We were quickly running out of options. Finally, a combination of the last drug available and an alternative treatment stopped the tumor’s growth and then began to shrink it. After several cycles of this combination, in May of 2004, it was time for the final assault, a stem cell transplant. It was hoped that the high doses of chemotherapy given as part of this process would be enough to finally rid Christy of the remaining tumor.
A stem cell transplant is a tremendously grueling, painful process. But as she had so many times in the past, Christy accepted the challenge and was ready to do whatever it took. While in the isolated unit, she painted a sign that became her mantra. “Can she do it? Yes she can!”
The post stem cell MRI held good news; the tumor was almost gone. Our oncologist told us it was time to celebrate. We started making plans for Christy to rejoin her class in 8th grade.
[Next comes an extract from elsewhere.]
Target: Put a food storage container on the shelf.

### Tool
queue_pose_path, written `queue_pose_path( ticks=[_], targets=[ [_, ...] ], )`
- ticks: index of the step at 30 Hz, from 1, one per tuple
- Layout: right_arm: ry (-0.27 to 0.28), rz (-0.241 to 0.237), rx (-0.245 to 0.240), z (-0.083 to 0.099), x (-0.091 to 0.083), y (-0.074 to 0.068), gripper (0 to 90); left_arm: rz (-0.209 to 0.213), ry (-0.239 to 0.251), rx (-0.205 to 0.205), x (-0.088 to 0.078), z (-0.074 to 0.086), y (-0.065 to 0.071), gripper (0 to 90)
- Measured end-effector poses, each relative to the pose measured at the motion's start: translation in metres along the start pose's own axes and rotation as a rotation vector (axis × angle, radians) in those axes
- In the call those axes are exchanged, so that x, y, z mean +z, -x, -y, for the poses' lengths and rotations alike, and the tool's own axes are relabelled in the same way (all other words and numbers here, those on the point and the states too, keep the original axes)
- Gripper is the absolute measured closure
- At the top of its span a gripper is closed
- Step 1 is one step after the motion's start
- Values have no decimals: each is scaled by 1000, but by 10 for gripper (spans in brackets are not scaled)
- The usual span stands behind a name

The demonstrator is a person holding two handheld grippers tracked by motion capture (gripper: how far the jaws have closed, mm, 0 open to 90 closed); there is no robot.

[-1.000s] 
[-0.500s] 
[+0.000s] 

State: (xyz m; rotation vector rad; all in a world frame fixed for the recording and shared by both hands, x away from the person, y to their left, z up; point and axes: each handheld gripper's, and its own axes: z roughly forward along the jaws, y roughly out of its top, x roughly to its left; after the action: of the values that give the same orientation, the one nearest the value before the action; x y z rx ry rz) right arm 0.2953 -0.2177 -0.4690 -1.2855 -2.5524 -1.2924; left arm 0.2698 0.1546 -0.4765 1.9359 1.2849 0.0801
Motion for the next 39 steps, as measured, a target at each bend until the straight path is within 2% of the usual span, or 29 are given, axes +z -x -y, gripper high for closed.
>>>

We knew that 8th grade would be a challenge for Christy. Once again bald, using a walker to navigate between classes, Christy rejoined her class on August 21, 2004. She still faced several physical challenges. The damage caused by the tumor pressing on her brain stem for so long was not reversible. Even with the walker, she fell a number of times. Her writing was laborious as a result of the side effects that now affected the dexterity of both hands. Yet, to Christy, she was back on the road to becoming a normal thirteen year old.
September 15, 2004, our world changed again as we received the results of Christy’s latest MRI. Instead of continuing to shrink, the tumor had started growing. We were out of options. Experimental drugs available outside of Jacksonville would prolong her life by a matter of months. There was no hope for a cure. Without any treatment, Christy had 2 months to live. With Christy’s input, we made the decision not to pursue additional treatment. The most difficult thing we have ever had to do as parents was to tell Christy that the cancer had returned and that she was going to die.
After her initial shock, Christy accepted God’s plan for her. We made a list of the people she wanted to see and the things she wanted to do before she died. We made the most of the two months we were given. Friends and relatives came to visit and say their goodbyes, and we went on a cruise. Christy swam with the dolphins, scuba-dived, and spent time at Universal Studios.
But God had other plans for Christy. Her life continued well past the two months she was given. We believe that she still had more to teach and more lives to touch. This additional time was by far the most difficult challenge that Christy had to face. The unknown of when and how death would occur caused tremendous anxiety. She rarely slept through the night and there were many games played at 3 a.m. to provide distraction for her troubled mind.
On May 15, 2005, eighteen days after her 14th birthday, Christy entered eternal life. She lived six months longer than originally expected.
Throughout her life, Christy was known for her enduring smile in the face of adversity, her love of laughter, games, and art and crafts. As a tribute to her, we established the Christy Fund to help other children facing a childhood cancer diagnosis. The goal of the Christy Fund is to ensure that funding will always be available for the Child Life Specialist position at Nemours Children’s Health. The Child Life Specialist brings smiles to children battling cancer by providing activities for kids enduring hours of clinic treatment, by visiting schools to help cancer kids re-assimilate, and by visiting terminal kids at home. She eases the ordeal for kids battling cancer.
The Child Life Specialist is the flagship program of the Child Cancer Fund and was the genesis for the formation of the fund in 1994. Up until now it has been funded annually through contributions and fundraising events. The goal of the Christy Fund is to build enough assets in a restricted account to be able to fund the position through investment earnings alone.